Beverly A. Berneman
The New York Times Small Business Blog published an article about the fate of non-disclosure agreements (“NDA”) for emerging and seed companies (Why More Start-Ups Are Sharing Ideas Without Legal Protection, New York Times, July 2, 2014). The article makes it appear that initial stage companies shouldn’t bother with a written NDA. This is dangerous advice. Sharing ideas without some protection could put an entire business model at risk. The article has some good suggestions like (a) make sure you have something to protect and (b) know your audience. But the article also suggests filing a provisional patent. The problem is that not every great idea is patentable. The article also doesn’t cover a critical issue which is how a lack of confidentiality would destroy protection for your trade secret.

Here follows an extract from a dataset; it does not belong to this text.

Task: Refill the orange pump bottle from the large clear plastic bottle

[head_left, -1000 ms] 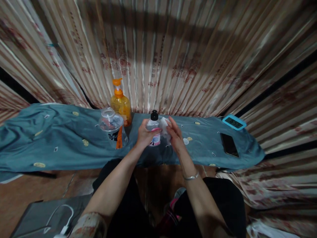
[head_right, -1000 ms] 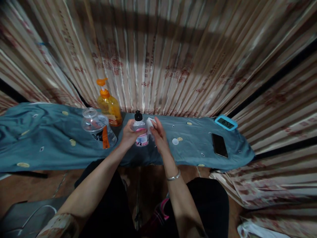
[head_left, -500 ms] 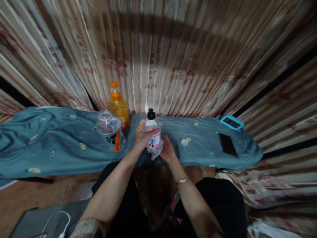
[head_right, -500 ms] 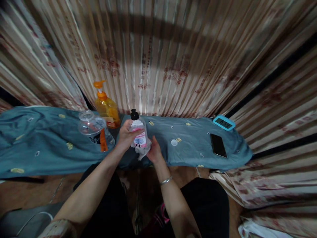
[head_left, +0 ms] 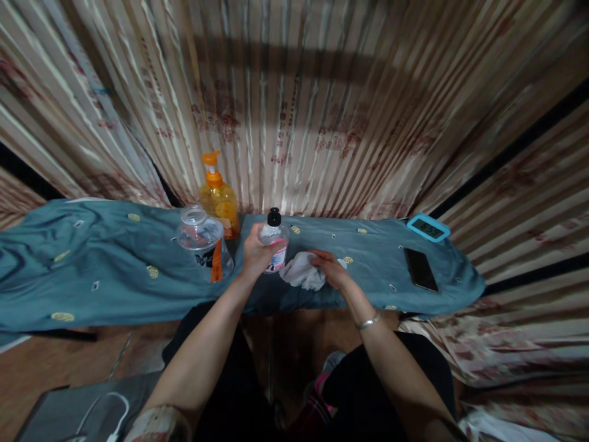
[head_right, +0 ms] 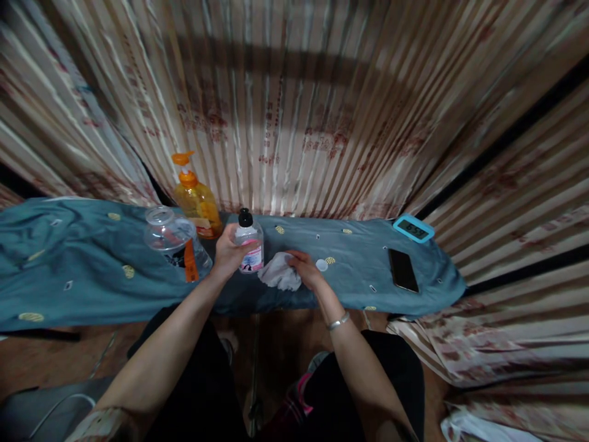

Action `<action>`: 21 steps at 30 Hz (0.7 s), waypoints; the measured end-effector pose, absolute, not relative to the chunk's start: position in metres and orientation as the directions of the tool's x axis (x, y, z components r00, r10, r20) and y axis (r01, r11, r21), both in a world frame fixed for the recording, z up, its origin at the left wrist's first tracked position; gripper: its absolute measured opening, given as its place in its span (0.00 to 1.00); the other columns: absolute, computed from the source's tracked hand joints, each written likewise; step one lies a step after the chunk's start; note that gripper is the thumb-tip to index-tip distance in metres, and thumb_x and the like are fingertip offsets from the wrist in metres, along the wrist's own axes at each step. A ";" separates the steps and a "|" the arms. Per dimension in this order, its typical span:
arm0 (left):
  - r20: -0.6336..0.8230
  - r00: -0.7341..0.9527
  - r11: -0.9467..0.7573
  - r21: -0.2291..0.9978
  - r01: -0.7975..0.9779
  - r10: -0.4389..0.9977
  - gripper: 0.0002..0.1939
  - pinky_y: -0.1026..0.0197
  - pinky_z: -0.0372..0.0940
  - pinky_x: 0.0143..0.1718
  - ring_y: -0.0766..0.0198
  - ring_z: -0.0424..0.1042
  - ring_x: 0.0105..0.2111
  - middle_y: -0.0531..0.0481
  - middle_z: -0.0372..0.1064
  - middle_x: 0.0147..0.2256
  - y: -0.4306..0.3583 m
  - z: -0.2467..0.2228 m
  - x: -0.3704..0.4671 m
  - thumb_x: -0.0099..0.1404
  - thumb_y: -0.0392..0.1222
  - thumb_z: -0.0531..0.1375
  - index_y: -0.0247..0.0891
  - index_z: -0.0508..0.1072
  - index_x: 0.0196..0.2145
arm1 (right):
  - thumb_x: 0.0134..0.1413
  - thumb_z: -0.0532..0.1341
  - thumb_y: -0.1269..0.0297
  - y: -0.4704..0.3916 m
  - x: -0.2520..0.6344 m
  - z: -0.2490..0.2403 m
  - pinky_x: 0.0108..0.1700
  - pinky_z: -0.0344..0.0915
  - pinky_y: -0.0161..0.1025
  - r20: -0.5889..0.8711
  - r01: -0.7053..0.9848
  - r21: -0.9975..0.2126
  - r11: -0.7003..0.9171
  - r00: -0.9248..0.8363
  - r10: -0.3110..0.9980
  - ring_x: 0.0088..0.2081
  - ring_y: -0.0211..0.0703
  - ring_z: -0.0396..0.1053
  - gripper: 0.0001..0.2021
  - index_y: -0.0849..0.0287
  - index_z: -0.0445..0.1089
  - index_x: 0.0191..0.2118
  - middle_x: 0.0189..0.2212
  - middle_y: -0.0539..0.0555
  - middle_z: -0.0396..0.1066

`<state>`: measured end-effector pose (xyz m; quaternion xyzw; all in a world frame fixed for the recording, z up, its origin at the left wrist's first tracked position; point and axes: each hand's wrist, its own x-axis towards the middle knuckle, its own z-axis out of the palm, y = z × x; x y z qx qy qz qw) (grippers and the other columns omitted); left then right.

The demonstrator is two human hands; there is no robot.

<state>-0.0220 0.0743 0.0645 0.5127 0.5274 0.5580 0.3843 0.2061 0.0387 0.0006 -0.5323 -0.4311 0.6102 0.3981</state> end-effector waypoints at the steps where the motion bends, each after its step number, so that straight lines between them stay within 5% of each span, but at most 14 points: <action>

TAKE AWAY: Keep in mind that articles like this are giving general advice. The writer doesn’t know your business. If you’re shopping an idea around to potential investors, vendors and customers, you need to protect it. Always have an NDA on hand. If you get push back, then at least tell the other side that you have an expectation of confidentiality and confirm it in writing later. If you don’t have an NDA or they won’t agree to respect your expectation of confidentiality, then only disclose the high concept. Then tell them you can’t say more without an NDA. If you still get push-back, then you need to consider how valuable this relationship is going to be. Does the benefit of the potential business relationship outweigh the detriment of losing legal protection for your great idea?
Beverly A. Berneman
Two Federal Appellate Courts are duking out whether putting your own spin on someone else’s copyrighted work is enough for a fair use defense. The Copyright Act gives us four factors to look at for fair use: (1) the purpose of the use; (2) the nature of the work; (3) how much of the work is used; and (4) the effect the use has on the market for the original work.
The Second Circuit Court of Appeals says that any transformative use of a copyrighted work is fair use (Cariou v. Prince). I've included a comparison of one of Cariou's original photos and Prince's changes to the photo. Do you think the second photo is fair use of the first?
The Seventh Circuit Court of Appeals thought the Second Circuit went too far in hinging everything on transformative use. In a more recent case, the Seventh Circuit says that fair use isn’t designed to ‘protect lazy appropriators’ (Kleintz v. Sconnie Nation LLC).
So you shouldn't let transformative use trump all of the other factors.
TAKE AWAY: Here’s a quick quiz:
- Can you use a photo you got from Google Images on your website?
- Can you quote someone else’s book?
- Can you use a movie clip you got from YouTube in your PowerPoint presentation?
- Can you copy your competitor’s catalogue but change the name of the company and the contact information?
Answers: (1) Probably not. Just because it’s on the Internet doesn’t mean it’s free. If you’re using it on your website, you’re making commercial use of someone else’s work without their permission; (2) Probably. It will depend on what you’re using it for and how much you’re using; (3) Maybe or maybe not. It will depend on what you’re using it for and how much you’re using; and (4) No.
As you can see, the answers aren’t always easy. If you’re serious about using someone else’s images, photos, content etc., it’s worth getting a right to use opinion.
Beverly A. Berneman
McDonalds Corporation won a victory before the Trademark Trial and Appeal Board (TTAB) against a food company named McSweet LLC. McSweet wanted to register its name for pickled vegetables. McSweet argued that the mark was a play on the company founder’s name, Leo McIntyre. The TTAB rejected the argument. It held the public is likely to associate “McSweet” with McDonald’s family of “Mc” marks. The TTAB also rejected McSweet’s argument that no one would be confused between fast food and pickles.
TAKE AWAY: Trademark law protects the consuming public from a likelihood of confusion about the source of products and services they buy, use or consume. This case is a good example of a likelihood of confusion. If you saw “McSweet” on a grocery shelf, you’d probably think that McDonald’s is selling the warm pickles they put on their burgers. This case also points out that a trademark protects not only the specific goods and services associated with the mark, but any overlapping goods or services. Food is food.